> Exercise goal
Go to the line below containing "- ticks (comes" and print exactly from there through the line containing "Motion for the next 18", both included. Print nothing else.

> Excerpted records
>>>

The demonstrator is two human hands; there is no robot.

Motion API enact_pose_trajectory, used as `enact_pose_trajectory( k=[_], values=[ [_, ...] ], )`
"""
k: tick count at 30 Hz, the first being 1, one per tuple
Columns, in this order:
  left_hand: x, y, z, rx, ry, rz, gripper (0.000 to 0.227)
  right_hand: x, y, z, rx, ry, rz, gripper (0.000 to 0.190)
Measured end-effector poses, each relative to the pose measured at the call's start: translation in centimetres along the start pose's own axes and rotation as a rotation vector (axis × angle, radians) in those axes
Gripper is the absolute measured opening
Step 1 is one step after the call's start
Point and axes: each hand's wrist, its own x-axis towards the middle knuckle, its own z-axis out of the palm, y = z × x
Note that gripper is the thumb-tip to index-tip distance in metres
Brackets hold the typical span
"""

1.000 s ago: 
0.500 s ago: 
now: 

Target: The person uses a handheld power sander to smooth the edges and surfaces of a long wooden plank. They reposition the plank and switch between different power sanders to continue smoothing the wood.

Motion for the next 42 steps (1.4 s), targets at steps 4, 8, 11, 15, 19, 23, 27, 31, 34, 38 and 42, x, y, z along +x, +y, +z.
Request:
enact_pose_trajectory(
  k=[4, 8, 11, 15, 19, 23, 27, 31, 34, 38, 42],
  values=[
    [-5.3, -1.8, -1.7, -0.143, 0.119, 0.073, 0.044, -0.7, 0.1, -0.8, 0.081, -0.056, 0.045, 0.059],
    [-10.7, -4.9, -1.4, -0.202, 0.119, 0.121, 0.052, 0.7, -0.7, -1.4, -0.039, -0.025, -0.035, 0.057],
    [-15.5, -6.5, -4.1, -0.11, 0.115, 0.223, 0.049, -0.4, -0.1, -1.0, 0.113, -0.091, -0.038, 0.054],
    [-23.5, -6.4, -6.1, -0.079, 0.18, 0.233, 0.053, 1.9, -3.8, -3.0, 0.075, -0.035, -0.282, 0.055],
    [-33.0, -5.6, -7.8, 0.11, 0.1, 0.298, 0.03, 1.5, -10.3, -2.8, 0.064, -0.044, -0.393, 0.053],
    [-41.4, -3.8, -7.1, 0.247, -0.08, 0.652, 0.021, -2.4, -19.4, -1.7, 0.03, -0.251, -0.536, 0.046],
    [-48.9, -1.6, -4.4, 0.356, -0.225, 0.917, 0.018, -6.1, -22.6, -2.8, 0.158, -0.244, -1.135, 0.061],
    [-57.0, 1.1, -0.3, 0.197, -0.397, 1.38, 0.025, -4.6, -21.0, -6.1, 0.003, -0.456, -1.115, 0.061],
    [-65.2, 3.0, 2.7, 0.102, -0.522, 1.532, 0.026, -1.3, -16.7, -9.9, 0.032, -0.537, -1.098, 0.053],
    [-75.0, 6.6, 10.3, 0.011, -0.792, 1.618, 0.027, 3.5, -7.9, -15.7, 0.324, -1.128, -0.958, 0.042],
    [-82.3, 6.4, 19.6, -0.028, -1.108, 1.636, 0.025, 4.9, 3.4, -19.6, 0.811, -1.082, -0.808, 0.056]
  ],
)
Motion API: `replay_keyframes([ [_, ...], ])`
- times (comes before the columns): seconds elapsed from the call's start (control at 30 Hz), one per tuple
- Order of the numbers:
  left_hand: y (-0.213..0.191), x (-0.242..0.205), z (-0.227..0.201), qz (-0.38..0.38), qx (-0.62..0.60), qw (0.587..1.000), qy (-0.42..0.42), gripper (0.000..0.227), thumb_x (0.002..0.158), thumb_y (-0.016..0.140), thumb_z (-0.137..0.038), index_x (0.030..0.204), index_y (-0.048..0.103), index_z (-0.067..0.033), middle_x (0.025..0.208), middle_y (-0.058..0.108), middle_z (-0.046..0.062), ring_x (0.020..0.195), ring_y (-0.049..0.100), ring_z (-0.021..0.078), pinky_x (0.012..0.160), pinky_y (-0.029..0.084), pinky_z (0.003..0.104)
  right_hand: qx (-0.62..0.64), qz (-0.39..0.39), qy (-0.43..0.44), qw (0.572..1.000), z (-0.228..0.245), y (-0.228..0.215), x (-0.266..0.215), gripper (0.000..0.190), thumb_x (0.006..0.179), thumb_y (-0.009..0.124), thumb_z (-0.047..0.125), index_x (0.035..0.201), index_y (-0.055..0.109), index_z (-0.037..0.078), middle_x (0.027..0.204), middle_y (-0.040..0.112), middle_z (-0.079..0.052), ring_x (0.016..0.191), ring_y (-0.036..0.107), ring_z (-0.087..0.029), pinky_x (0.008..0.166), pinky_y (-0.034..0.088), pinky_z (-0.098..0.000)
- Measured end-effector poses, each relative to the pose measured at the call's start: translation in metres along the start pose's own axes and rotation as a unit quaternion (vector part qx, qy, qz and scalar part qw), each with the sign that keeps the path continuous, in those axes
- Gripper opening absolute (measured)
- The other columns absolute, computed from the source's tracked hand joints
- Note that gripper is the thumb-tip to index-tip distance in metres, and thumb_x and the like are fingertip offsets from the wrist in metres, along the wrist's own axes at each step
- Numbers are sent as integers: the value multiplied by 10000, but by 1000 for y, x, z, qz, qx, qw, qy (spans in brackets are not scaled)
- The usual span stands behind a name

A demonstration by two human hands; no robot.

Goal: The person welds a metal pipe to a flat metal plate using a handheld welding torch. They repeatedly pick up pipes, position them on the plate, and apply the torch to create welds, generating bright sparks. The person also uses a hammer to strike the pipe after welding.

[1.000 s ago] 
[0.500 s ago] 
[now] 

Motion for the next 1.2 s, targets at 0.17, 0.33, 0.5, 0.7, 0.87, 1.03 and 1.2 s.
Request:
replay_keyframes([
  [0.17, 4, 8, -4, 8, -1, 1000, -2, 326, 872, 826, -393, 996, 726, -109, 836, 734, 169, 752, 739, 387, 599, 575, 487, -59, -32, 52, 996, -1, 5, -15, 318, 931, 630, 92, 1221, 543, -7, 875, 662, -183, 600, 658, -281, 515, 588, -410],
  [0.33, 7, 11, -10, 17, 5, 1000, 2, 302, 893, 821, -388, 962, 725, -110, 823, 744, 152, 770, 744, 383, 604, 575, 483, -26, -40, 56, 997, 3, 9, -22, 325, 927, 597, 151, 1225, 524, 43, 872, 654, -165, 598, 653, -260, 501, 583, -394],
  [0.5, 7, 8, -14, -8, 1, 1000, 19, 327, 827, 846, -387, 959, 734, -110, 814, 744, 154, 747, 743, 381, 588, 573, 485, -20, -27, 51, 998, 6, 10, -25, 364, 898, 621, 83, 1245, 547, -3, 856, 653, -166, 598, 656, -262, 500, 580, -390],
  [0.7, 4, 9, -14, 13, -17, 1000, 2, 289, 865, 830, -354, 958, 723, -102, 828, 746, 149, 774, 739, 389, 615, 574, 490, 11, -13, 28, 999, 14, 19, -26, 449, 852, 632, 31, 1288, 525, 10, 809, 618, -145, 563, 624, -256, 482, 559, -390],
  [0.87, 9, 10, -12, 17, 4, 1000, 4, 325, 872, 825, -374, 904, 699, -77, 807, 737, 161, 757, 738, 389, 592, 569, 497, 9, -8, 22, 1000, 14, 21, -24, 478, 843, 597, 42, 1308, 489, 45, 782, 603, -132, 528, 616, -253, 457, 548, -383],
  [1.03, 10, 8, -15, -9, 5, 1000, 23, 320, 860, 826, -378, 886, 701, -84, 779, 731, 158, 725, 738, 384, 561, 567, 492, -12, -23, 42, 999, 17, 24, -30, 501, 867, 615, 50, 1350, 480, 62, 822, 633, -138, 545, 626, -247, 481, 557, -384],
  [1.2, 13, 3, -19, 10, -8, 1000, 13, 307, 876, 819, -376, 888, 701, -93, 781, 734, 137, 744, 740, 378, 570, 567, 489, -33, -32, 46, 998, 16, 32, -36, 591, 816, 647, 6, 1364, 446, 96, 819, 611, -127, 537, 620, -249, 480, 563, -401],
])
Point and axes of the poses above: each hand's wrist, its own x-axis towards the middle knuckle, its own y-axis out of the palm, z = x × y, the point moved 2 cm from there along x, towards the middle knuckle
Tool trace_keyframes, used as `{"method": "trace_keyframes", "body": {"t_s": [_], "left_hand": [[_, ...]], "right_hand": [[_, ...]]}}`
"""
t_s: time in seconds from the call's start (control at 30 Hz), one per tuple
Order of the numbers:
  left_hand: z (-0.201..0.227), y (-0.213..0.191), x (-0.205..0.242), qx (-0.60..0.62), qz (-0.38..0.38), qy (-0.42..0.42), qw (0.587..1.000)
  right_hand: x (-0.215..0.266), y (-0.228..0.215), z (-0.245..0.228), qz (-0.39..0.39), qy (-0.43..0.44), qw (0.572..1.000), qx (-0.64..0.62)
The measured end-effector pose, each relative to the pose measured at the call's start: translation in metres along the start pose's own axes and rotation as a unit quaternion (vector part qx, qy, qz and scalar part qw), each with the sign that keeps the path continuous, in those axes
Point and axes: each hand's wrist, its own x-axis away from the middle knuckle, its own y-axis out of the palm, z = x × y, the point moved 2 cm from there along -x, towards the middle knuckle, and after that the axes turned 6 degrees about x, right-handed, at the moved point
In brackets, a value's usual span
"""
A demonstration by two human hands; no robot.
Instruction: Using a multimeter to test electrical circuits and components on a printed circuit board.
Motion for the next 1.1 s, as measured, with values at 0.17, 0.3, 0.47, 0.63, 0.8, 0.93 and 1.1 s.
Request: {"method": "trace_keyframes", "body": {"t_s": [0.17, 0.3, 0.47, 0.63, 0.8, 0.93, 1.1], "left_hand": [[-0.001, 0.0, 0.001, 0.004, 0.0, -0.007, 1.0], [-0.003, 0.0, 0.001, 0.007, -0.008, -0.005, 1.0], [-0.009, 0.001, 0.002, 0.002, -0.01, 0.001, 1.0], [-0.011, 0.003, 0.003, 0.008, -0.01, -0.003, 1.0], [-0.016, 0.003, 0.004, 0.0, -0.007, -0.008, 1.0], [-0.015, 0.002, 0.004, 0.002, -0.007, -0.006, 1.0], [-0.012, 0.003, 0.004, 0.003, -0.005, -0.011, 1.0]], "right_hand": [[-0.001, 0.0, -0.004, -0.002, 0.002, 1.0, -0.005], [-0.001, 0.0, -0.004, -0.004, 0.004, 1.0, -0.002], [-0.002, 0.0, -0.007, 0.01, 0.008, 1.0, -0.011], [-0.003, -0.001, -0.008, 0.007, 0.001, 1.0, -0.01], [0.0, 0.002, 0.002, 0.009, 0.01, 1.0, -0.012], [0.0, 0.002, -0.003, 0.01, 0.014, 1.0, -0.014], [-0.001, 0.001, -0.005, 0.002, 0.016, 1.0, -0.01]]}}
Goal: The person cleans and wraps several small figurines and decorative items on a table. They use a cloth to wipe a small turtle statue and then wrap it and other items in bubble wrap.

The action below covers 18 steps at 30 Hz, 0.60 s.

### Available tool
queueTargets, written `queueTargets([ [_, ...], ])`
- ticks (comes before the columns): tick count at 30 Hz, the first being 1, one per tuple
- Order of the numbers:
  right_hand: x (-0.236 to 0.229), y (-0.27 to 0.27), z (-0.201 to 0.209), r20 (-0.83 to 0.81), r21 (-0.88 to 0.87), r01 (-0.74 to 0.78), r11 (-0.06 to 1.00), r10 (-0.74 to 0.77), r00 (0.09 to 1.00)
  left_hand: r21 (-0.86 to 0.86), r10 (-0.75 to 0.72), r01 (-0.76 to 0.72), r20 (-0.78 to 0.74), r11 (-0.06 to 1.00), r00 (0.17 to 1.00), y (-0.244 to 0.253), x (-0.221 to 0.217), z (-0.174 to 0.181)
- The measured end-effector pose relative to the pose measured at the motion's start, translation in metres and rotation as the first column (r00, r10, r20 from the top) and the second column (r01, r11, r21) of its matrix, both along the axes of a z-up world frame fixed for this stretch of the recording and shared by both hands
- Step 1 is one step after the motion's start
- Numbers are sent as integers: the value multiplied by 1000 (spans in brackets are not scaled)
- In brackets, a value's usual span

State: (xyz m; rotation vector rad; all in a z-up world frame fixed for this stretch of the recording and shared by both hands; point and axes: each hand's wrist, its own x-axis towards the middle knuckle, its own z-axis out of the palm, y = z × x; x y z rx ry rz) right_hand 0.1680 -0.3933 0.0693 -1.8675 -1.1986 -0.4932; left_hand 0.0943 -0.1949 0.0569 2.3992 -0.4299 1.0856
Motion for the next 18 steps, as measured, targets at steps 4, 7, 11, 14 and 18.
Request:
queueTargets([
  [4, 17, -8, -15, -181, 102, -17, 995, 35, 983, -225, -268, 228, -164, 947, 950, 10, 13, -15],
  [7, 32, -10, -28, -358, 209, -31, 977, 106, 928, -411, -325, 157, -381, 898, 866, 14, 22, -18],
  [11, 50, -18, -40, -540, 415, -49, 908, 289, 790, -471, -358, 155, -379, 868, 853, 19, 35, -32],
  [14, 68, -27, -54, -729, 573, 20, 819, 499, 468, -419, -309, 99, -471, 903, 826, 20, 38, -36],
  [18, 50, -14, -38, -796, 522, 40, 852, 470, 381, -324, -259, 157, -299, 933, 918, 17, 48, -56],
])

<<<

> Response area
- ticks (comes before the columns): tick count at 30 Hz, the first being 1, one per tuple
- Order of the numbers:
  right_hand: x (-0.236 to 0.229), y (-0.27 to 0.27), z (-0.201 to 0.209), r20 (-0.83 to 0.81), r21 (-0.88 to 0.87), r01 (-0.74 to 0.78), r11 (-0.06 to 1.00), r10 (-0.74 to 0.77), r00 (0.09 to 1.00)
  left_hand: r21 (-0.86 to 0.86), r10 (-0.75 to 0.72), r01 (-0.76 to 0.72), r20 (-0.78 to 0.74), r11 (-0.06 to 1.00), r00 (0.17 to 1.00), y (-0.244 to 0.253), x (-0.221 to 0.217), z (-0.174 to 0.181)
- The measured end-effector pose relative to the pose measured at the motion's start, translation in metres and rotation as the first column (r00, r10, r20 from the top) and the second column (r01, r11, r21) of its matrix, both along the axes of a z-up world frame fixed for this stretch of the recording and shared by both hands
- Step 1 is one step after the motion's start
- Numbers are sent as integers: the value multiplied by 1000 (spans in brackets are not scaled)
- In brackets, a value's usual span

State: (xyz m; rotation vector rad; all in a z-up world frame fixed for this stretch of the recording and shared by both hands; point and axes: each hand's wrist, its own x-axis towards the middle knuckle, its own z-axis out of the palm, y = z × x; x y z rx ry rz) right_hand 0.1680 -0.3933 0.0693 -1.8675 -1.1986 -0.4932; left_hand 0.0943 -0.1949 0.0569 2.3992 -0.4299 1.0856
Motion for the next 18 steps, as measured, targets at steps 4, 7, 11, 14 and 18.

That completes the answer.